_WHAT YOU SHOULD DO_
Look through the material below and give the number of lines where the string "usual" occurs, with nothing added.

╭─ GIVEN DATA

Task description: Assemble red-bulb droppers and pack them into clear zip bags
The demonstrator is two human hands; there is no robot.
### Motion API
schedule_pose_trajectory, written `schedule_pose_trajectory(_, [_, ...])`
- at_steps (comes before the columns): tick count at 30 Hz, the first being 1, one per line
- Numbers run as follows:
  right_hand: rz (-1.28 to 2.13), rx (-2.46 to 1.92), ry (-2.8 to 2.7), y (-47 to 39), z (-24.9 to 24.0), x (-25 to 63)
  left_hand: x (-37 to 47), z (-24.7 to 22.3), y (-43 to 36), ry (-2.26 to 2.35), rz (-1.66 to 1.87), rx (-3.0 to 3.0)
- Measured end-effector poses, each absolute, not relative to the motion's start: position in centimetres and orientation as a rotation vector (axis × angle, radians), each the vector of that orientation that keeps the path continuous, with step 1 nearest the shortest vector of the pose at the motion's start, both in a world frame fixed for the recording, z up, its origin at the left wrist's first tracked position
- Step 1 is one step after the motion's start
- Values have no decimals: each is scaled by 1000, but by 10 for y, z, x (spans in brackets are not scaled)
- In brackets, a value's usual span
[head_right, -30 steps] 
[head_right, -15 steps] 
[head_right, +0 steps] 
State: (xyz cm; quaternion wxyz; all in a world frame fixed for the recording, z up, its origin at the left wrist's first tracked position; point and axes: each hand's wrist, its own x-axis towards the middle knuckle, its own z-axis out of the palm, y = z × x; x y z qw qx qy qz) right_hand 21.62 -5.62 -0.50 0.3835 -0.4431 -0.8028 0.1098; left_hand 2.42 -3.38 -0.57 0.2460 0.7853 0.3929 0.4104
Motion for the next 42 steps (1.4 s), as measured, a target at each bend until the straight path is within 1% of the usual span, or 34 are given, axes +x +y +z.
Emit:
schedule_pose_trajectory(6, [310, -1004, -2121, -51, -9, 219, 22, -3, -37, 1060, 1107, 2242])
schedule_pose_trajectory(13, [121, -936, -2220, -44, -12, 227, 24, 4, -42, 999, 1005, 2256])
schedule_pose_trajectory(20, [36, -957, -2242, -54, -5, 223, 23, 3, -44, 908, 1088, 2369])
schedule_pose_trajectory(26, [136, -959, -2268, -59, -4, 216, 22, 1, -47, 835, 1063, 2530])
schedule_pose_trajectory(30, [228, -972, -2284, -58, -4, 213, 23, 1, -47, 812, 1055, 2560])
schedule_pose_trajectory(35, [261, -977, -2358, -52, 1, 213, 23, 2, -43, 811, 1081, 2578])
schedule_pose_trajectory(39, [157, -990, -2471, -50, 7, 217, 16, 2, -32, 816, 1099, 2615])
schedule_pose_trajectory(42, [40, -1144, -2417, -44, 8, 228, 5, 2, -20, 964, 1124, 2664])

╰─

_RESULT OF THIS TASK_
2